According to the second embodiment, the device for supplying the second liquid component is a pipe with a bent (for example, at 90 °) end, to which the distribution head is attached, for example, by means of a threaded connection. The distribution head consists of a carrier pipe with one plugged end and with an inner diameter equal to the inner diameter of the supply pipe, on which nozzles having axial holes are fixed in several rows through which the second liquid component is mixed with the first. The number of nozzles and the diameter of the holes in them are determined by calculation (similar to the first option). The nozzles are made of different lengths in order to ensure a uniform supply of the second liquid component and uniform mixing of the components along the entire cross section of the housing, including its peripheral part. The nozzles are fixed to the support pipe perpendicular to the longitudinal axis of the housing of the mixing device or at an angle of up to 45 ° to it by any known method, for example, welding, soldering, threading, etc. The rows of nozzles of the same length are offset from the previous rows so that they overlap the formed gap in the longitudinal direction over the entire cross section of the casing, which creates a repeatedly repeated change in the direction of flow of the components, sequentially flowing around the nozzle from different sides.

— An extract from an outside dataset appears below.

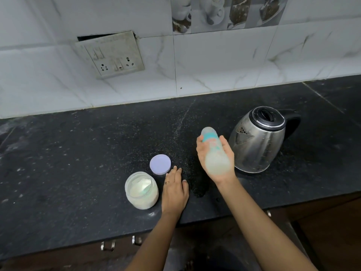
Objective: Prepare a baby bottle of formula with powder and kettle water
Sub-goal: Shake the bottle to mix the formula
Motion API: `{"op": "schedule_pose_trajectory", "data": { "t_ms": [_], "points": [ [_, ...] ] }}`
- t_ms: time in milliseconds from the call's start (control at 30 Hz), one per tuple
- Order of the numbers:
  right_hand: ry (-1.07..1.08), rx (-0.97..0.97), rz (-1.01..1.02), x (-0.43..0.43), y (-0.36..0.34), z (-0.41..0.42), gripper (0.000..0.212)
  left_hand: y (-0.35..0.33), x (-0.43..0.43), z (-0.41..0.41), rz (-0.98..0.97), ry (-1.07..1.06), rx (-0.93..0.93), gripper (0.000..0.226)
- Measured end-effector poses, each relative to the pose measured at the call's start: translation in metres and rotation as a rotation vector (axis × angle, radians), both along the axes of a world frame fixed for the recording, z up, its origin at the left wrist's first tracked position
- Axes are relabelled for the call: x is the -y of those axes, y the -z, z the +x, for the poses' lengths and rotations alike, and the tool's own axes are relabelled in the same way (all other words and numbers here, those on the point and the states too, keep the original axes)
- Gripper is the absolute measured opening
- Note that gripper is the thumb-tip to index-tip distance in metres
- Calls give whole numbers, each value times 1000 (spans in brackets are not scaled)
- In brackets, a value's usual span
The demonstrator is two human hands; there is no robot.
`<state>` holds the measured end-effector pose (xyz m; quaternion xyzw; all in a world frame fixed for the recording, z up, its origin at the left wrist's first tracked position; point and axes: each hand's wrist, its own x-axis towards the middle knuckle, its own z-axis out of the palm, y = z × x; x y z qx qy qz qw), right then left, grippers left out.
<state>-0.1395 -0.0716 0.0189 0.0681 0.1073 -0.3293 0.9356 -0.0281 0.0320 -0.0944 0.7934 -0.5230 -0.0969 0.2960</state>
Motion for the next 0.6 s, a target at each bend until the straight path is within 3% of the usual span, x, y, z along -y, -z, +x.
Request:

For any embodiment of the mixing device, the distribution head is fixed to the supply pipe cantilever, therefore, to exclude its vibration and radial displacement relative to the axis of the housing of the mixing device, it must be fixed to the housing in any way possible, for example using a spacer ring. The spacer ring has windows whose cross-sectional area must be greater than or equal to the cross-sectional area of the housing.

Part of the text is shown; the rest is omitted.